Brandt a close friend. Brandt convinced the Losings, both in their late 70s at the time, to

invest $50,000 in Home Investments LLC, and promised a 15% return to be paid annually.

The Losings invested another $36,000 a month later. On the second investment, Brandt

guaranteed a 15% return to be paid in monthly installments of $450. For a while, the

Losings received monthly $450 installments, but the payments eventually stopped. Roger

called, e-mailed, and wrote letters to Brandt but never heard back. In 2015, he finally

contacted the local sheriff’s office to report that Brandt had defrauded him and his wife.

Brandt never repaid the Losings either the principal of their first investment or the promised

profit.

¶5 Another elderly woman, Oleta Geis, lost approximately $88,000 to Brandt’s

investment scheme.
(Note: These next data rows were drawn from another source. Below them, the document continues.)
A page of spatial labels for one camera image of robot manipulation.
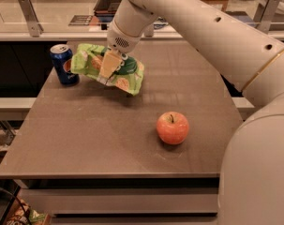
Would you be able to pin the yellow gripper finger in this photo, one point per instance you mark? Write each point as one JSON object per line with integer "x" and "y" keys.
{"x": 111, "y": 61}
{"x": 124, "y": 58}

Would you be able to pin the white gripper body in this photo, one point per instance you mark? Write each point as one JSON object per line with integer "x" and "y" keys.
{"x": 121, "y": 38}

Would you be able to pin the green rice chip bag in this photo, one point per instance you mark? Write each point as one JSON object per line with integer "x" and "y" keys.
{"x": 88, "y": 59}

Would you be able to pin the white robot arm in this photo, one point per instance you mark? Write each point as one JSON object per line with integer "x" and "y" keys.
{"x": 251, "y": 184}

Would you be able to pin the blue pepsi can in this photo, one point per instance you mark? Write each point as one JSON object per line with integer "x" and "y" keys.
{"x": 61, "y": 56}

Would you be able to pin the snack bag on floor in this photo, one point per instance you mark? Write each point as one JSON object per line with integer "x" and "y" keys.
{"x": 21, "y": 213}

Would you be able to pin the dark open tray box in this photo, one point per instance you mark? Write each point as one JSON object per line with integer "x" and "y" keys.
{"x": 106, "y": 7}

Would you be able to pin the red apple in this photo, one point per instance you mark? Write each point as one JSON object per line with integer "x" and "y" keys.
{"x": 172, "y": 128}

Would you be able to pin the middle metal glass bracket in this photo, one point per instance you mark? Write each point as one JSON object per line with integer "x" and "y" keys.
{"x": 149, "y": 30}

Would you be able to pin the metal glass bracket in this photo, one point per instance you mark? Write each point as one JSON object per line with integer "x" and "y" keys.
{"x": 149, "y": 30}
{"x": 267, "y": 18}
{"x": 34, "y": 27}

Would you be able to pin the left metal glass bracket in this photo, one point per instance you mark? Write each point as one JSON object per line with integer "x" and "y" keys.
{"x": 34, "y": 27}

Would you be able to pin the right metal glass bracket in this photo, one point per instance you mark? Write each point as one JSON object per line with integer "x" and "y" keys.
{"x": 267, "y": 18}

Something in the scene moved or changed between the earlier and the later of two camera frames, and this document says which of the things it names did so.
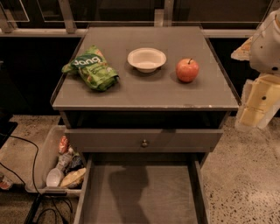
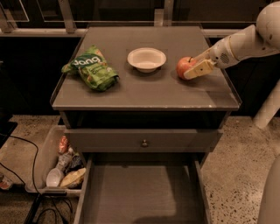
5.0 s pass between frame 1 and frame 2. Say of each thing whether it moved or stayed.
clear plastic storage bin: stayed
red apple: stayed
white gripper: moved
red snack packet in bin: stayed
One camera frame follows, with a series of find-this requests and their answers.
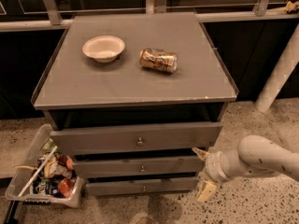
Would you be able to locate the red snack bag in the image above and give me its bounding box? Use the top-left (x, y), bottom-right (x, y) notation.
top-left (58, 178), bottom-right (74, 198)

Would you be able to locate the blue snack package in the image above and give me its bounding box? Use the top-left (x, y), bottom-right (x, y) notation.
top-left (31, 179), bottom-right (59, 196)

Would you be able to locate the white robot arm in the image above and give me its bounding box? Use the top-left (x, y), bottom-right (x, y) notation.
top-left (192, 135), bottom-right (299, 203)

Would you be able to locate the grey drawer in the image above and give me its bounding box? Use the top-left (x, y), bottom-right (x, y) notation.
top-left (86, 176), bottom-right (198, 196)
top-left (50, 121), bottom-right (222, 156)
top-left (73, 156), bottom-right (203, 178)

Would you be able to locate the clear plastic bin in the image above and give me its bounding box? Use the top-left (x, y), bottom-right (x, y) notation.
top-left (6, 124), bottom-right (84, 208)

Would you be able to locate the crushed golden soda can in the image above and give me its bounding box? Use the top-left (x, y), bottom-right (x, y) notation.
top-left (139, 48), bottom-right (178, 74)

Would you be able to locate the white paper bowl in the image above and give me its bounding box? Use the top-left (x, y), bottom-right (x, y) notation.
top-left (82, 35), bottom-right (125, 63)

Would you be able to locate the white stick in bin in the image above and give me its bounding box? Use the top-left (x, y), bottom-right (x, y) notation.
top-left (18, 146), bottom-right (58, 197)

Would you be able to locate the beige crumpled wrapper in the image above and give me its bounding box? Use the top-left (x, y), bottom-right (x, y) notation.
top-left (44, 159), bottom-right (72, 179)

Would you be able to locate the white diagonal pipe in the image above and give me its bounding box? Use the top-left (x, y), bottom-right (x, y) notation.
top-left (255, 24), bottom-right (299, 113)

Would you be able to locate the yellow object on railing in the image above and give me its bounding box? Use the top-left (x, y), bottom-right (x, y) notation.
top-left (269, 0), bottom-right (299, 15)

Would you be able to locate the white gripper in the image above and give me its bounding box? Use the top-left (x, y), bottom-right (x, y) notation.
top-left (192, 147), bottom-right (232, 203)

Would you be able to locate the grey bottom drawer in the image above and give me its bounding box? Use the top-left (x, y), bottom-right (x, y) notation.
top-left (86, 176), bottom-right (198, 196)

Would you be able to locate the metal railing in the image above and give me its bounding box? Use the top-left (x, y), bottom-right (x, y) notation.
top-left (0, 8), bottom-right (299, 33)

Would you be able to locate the grey top drawer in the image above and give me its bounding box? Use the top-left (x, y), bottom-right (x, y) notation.
top-left (50, 121), bottom-right (222, 156)

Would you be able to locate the grey drawer cabinet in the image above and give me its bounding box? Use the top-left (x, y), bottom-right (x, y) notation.
top-left (32, 15), bottom-right (237, 185)
Brandt knew Geis through church. Beginning in 2010, when Geis

was approximately 95 years old, Geis’s daughter paid Brandt $150 per month to pay Geis’s

bills and gave him authority to write checks from Geis’s bank account. Over the next few

years, Brandt wrote multiple unauthorized checks from Geis’s account to Home Investors

3 LLC, overdrew Geis’s account, and failed to pay her bills, including $20,000 owed to her

assisted living facility. As a result, Geis’s daughter had to borrow money from friends to

pay the assisted living bill and prevent the facility from beginning eviction proceedings.

Brandt had depleted her life savings.

¶6 Lynn Egan, Deputy Securities Commissioner at the CSI, launched an investigation

into Home Investments LLC after receiving numerous similar reports of Brandt’s activities.

She determined that Brandt was not registered to sell securities; had not registered any of

the “business agreements” as securities; was operating a Ponzi scheme; and was using his

investors’ money for personal use, including to pay for his own mortgage, insurance bills,

and multiple trips. The investigation revealed that Brandt had solicited a total of

$1,939,132 from his investors and repaid only $404,740 of their cumulative principal. The

investors did not make any profit as Brandt had promised. In fact, some of his investors

were forced to liquidate their remaining assets, and others no longer have any savings on

which to subsist.

¶7 On August 24, 2015, the State charged Brandt by Information with the following

six counts: Count 1-Exploitation of an older person (common scheme); Count 2-Theft by

embezzlement (common scheme); Count 3-Failure to register as a securities salesperson

(common scheme); Count 4-Failure to register a security (common scheme);

Count 5-Fraudulent practices (common scheme); and Count 6–Operating a pyramid

promotion scheme (Ponzi scheme) (common scheme).

¶8 The case was tried before a jury in March 2017. Mid-trial, at the District Court’s

direction, the State amended its proposed jury instructions on each of the six charges to

4 include a companion element of “common scheme” to reflect the offenses as charged in

the Information. The jury was so instructed.

¶9 The jury found Brandt guilty of all six counts. At a separate hearing, the

District Court sentenced Brandt to consecutive terms of ten years on each count,

suspending a combined total of twenty years. Brandt appeals, arguing that

§§ 46-11-410(2)(a) and (d) and 46-1-202(9), MCA, preclude his convictions on five of the

six counts with which he was charged because they are all “included offenses” or “specific

instances” of fraudulent practices. He asserts that defense counsel rendered ineffective

assistance of counsel by failing to object to the sentence on double jeopardy grounds or,

alternatively, that we should review his unpreserved claims under the plain error doctrine.

STANDARDS OF REVIEW

¶10 A claim of ineffective assistance of counsel constitutes a mixed question of law and

fact that we review de novo. State v. Hooper, 2016 MT 237, ¶ 5, 385 Mont. 14,

386 P.3d 548 (citing Deschon v. State, 2008 MT 380, ¶ 16, 347 Mont. 30, 197 P.3d 476).

Where ineffective assistance of counsel claims are based on facts of record in the

underlying case, they must be raised in the direct appeal.